EXERCISE AIM: The expected answer is the set of lines in the data below between the line holding "the red plastic" and the line holding "A page of spatial", inclusive, written out exactly.

Collected data
┌──

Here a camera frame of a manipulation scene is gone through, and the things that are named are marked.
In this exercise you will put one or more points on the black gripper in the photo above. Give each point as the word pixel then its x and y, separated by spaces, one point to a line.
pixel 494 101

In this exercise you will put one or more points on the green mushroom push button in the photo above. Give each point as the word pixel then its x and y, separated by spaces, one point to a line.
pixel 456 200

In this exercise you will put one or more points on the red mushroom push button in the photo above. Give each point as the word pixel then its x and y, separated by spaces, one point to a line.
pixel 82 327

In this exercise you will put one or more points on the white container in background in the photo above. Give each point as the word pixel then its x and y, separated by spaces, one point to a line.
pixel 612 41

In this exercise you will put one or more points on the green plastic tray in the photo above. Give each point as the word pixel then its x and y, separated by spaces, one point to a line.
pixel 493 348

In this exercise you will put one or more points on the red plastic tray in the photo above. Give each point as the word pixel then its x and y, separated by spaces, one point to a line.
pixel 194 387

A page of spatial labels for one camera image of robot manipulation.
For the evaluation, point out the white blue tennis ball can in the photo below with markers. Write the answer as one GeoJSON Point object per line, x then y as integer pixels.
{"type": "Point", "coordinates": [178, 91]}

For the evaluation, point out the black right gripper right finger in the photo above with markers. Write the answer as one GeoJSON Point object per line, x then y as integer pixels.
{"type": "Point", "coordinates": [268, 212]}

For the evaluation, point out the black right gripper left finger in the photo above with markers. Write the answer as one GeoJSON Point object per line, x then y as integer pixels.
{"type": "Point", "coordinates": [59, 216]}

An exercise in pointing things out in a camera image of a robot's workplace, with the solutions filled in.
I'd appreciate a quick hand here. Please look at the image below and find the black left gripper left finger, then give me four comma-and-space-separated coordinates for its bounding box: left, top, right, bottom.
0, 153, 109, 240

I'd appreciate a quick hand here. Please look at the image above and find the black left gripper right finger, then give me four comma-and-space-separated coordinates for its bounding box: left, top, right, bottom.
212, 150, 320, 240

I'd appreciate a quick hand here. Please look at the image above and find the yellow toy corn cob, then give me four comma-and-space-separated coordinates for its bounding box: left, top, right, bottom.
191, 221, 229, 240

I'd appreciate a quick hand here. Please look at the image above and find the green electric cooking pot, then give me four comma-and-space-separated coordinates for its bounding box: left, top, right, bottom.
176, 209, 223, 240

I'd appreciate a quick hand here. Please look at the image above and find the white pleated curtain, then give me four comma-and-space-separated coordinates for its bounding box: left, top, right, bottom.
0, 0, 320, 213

└──

EXPECTED ANSWER:
In this exercise you will put one or more points on the red plastic tray in the photo above. Give each point as the word pixel then its x and y, separated by spaces, one point to a line.
pixel 194 387

A page of spatial labels for one camera image of robot manipulation.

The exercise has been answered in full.